Check each line of the material below for "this" and copy those where it appears.

[RECORDED DATA]
※
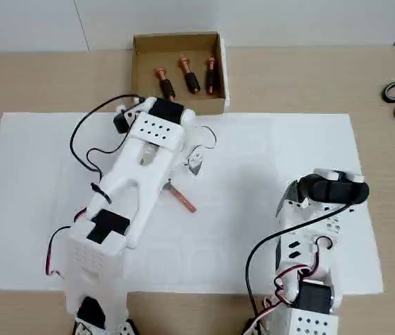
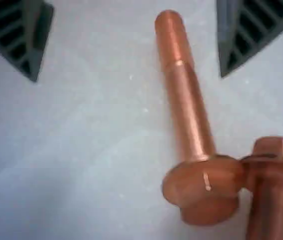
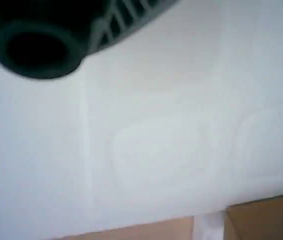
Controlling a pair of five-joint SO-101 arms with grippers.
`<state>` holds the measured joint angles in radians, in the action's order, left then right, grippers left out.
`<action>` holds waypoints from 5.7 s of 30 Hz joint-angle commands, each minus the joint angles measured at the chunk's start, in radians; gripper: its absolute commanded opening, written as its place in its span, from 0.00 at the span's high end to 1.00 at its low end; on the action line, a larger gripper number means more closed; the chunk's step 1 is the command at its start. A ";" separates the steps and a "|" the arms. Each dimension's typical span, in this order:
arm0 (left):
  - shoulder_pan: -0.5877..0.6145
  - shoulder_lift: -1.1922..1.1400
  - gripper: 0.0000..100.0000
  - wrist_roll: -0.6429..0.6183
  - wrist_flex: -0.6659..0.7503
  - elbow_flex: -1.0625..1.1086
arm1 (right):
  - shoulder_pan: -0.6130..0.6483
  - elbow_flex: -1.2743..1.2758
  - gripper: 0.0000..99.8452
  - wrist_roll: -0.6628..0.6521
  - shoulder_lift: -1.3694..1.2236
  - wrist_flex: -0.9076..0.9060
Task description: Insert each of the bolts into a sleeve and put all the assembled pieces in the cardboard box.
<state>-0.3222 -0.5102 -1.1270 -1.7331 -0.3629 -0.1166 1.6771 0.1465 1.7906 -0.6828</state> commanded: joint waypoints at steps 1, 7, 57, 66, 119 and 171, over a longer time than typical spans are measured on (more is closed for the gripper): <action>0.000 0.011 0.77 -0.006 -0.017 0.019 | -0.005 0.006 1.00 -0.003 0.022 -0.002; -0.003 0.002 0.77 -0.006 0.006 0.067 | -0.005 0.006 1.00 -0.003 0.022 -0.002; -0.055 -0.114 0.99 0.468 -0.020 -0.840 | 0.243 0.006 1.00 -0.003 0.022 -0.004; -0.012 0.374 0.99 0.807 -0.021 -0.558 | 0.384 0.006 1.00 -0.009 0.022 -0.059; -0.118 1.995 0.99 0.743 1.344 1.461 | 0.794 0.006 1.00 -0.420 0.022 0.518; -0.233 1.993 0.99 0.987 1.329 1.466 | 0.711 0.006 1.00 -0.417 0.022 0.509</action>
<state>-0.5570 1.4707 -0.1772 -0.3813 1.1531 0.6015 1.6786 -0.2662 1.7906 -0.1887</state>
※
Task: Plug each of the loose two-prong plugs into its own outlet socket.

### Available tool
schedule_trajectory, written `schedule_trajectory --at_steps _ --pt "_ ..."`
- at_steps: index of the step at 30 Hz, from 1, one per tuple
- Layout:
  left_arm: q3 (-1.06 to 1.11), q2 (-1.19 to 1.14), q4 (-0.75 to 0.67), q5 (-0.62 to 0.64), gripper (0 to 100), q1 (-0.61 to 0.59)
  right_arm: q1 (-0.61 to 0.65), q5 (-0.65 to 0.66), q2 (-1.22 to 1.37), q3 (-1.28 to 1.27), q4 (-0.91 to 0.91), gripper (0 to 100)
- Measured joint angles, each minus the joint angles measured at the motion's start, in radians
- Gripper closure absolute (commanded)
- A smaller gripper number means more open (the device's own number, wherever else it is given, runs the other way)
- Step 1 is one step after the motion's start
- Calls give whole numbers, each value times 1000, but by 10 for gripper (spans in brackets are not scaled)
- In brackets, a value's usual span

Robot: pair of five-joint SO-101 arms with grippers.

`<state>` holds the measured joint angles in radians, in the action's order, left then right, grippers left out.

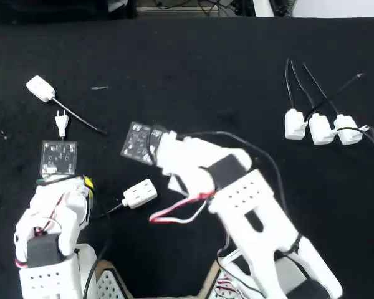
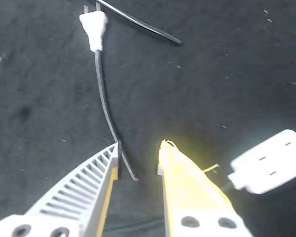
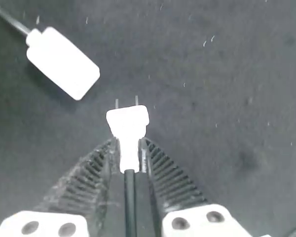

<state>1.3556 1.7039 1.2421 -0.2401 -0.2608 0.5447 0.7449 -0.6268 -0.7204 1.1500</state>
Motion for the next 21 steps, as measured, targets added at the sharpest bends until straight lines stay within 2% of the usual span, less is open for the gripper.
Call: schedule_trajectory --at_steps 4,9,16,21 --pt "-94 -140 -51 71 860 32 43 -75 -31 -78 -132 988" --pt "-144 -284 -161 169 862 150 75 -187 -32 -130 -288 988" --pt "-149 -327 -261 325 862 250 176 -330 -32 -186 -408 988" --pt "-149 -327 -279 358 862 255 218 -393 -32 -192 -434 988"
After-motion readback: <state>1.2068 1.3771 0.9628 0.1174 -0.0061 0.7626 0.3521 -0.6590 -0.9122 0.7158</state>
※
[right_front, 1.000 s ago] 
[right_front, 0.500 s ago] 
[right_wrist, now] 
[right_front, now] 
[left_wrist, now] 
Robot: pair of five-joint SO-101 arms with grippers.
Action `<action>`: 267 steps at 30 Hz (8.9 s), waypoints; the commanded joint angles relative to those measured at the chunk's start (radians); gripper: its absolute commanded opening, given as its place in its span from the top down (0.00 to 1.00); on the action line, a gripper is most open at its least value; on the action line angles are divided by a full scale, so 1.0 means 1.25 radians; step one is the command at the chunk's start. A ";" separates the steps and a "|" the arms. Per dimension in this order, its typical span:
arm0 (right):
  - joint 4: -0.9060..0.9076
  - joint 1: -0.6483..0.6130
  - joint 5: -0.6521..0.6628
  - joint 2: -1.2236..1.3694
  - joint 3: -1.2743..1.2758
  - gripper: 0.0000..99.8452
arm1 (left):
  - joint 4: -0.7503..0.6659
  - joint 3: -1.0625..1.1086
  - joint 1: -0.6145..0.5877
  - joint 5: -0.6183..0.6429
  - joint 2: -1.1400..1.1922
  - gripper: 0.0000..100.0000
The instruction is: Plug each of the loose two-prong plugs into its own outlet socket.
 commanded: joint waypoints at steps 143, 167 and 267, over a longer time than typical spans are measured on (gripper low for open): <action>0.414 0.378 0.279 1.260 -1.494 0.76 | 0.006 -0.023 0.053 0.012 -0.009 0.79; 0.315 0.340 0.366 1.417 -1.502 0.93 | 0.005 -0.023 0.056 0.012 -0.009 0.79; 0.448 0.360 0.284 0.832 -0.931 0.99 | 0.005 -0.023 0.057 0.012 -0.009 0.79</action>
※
[COMPLETED TASK]
`<action>` holds waypoints from 5.7 s of 30 Hz joint-angle commands, each minus the joint angles measured at the chunk's start, in radians; gripper: its absolute commanded opening, written as its place in its span, from 0.00 at the span's high end to 1.00 at its low end; on the action line, a larger gripper number means more closed; the chunk's step 1 is the command at its start. A ";" separates the steps and a "|" the arms. Each dimension's typical span, in this order:
Action `<action>`: 267 steps at 30 Hz (8.9 s), waypoints; the commanded joint angles relative to those measured at the chunk's start (radians); gripper: its absolute commanded opening, given as its place in its span from the top down (0.00 to 1.00); on the action line, a gripper is most open at its least value; on the action line angles are divided by a full scale, so 1.0 means 1.25 radians; step one is the command at the chunk's start. A ";" separates the steps and a "|" the arms. Per dimension in this order, its typical span:

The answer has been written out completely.